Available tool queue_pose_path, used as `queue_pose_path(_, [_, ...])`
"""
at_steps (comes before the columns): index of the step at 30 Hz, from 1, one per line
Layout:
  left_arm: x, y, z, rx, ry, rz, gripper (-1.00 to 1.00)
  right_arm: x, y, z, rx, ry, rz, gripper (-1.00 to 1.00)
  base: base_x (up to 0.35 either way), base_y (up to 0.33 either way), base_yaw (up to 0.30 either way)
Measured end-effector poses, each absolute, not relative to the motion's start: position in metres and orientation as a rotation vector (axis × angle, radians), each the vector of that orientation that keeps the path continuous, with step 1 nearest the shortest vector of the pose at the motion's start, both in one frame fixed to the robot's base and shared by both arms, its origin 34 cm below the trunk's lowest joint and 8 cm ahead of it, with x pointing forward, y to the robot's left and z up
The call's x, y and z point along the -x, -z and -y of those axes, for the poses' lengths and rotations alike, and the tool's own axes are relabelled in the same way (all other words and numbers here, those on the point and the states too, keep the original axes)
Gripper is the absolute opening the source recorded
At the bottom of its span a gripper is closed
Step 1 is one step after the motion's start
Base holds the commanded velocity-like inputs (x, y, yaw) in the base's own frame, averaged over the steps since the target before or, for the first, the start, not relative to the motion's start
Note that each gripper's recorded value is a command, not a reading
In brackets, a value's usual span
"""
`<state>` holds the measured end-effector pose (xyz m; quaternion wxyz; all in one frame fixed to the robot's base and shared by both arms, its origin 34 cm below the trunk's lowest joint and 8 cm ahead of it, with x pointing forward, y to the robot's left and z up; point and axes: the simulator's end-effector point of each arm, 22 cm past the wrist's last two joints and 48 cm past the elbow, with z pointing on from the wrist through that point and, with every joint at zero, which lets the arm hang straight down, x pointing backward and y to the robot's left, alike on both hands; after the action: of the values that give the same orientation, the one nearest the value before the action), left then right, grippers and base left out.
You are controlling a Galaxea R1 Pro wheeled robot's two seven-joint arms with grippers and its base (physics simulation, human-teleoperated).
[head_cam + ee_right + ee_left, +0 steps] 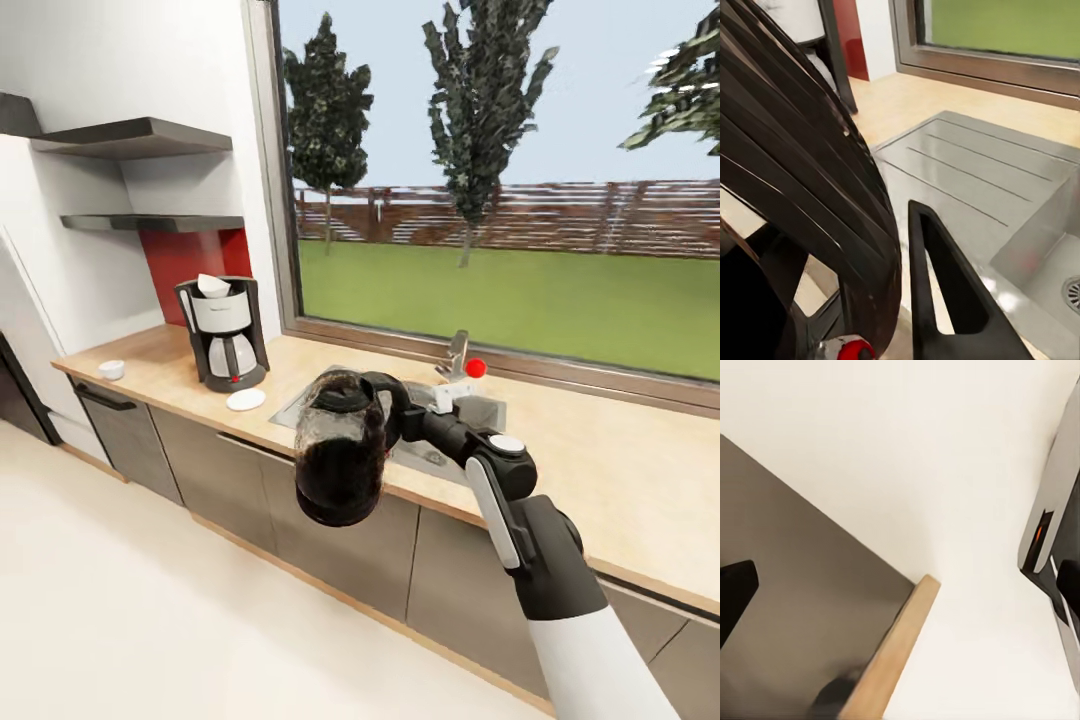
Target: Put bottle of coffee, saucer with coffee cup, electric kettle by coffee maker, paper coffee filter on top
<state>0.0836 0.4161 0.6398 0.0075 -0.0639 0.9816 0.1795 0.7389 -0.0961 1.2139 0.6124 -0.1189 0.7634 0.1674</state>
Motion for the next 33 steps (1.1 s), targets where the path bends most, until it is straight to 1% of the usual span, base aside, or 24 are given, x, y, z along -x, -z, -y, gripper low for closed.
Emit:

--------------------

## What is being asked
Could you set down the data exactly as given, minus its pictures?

## Answer below
Available tool queue_pose_path, used as `queue_pose_path(_, [_, ...])`
"""
at_steps (comes before the columns): index of the step at 30 Hz, from 1, one per line
Layout:
  left_arm: x, y, z, rx, ry, rz, gripper (-1.00 to 1.00)
  right_arm: x, y, z, rx, ry, rz, gripper (-1.00 to 1.00)
  base: base_x (up to 0.35 either way), base_y (up to 0.33 either way), base_yaw (up to 0.30 either way)
Measured end-effector poses, each absolute, not relative to the motion's start: position in metres and orientation as a rotation vector (axis × angle, radians), each the vector of that orientation that keeps the path continuous, with step 1 nearest the shortest vector of the pose at the motion's start, both in one frame fixed to the robot's base and shared by both arms, its origin 34 cm below the trunk's lowest joint and 8 cm ahead of it, with x pointing forward, y to the robot's left and z up
The call's x, y and z point along the -x, -z and -y of those axes, for the poses' lengths and rotations alike, and the tool's own axes are relabelled in the same way (all other words and numbers here, those on the point and the states too, keep the original axes)
Gripper is the absolute opening the source recorded
At the bottom of its span a gripper is closed
Step 1 is one step after the motion's start
Base holds the commanded velocity-like inputs (x, y, yaw) in the base's own frame, averaged over the steps since the target before or, for the first, the start, not relative to the motion's start
Note that each gripper's recorded value is a command, not a reading
In brackets, a value's usual span
"""
`<state>` holds the measured end-effector pose (xyz m; quaternion wxyz; all in one frame fixed to the robot's base and shared by both arms, its origin 34 cm below the trunk's lowest joint and 8 cm ahead of it, with x pointing forward, y to the robot's left and z up; point and axes: the simulator's end-effector point of each arm, 22 cm past the wrist's last two joints and 48 cm past the elbow, with z pointing on from the wrist through that point and, with every joint at zero, which lets the arm hang straight down, x pointing backward and y to the robot's left, alike on both hands; after the action: of the values that give the same orientation, the one nearest the value before the action), left then right, grippers and base left out.
You are controlling a Galaxea R1 Pro wheeled robot's two seven-joint arms with grippers and its base (physics simulation, human-teleoperated).
[head_cam + ee_right + ee_left, +0 steps] 
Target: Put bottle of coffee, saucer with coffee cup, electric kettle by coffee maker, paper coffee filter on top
<state>0.0836 0.4161 0.6398 0.0075 -0.0639 0.9816 0.1795 0.7389 -0.0961 1.2139 0.6124 -0.1189 0.7634 0.1674</state>
Motion for the next 33 steps (1.1 s), targets where the path bends most, until it is straight to 1% of the usual span, base aside, or 24 are given, x, y, z along -x, -z, -y, gripper low for closed.
Emit:

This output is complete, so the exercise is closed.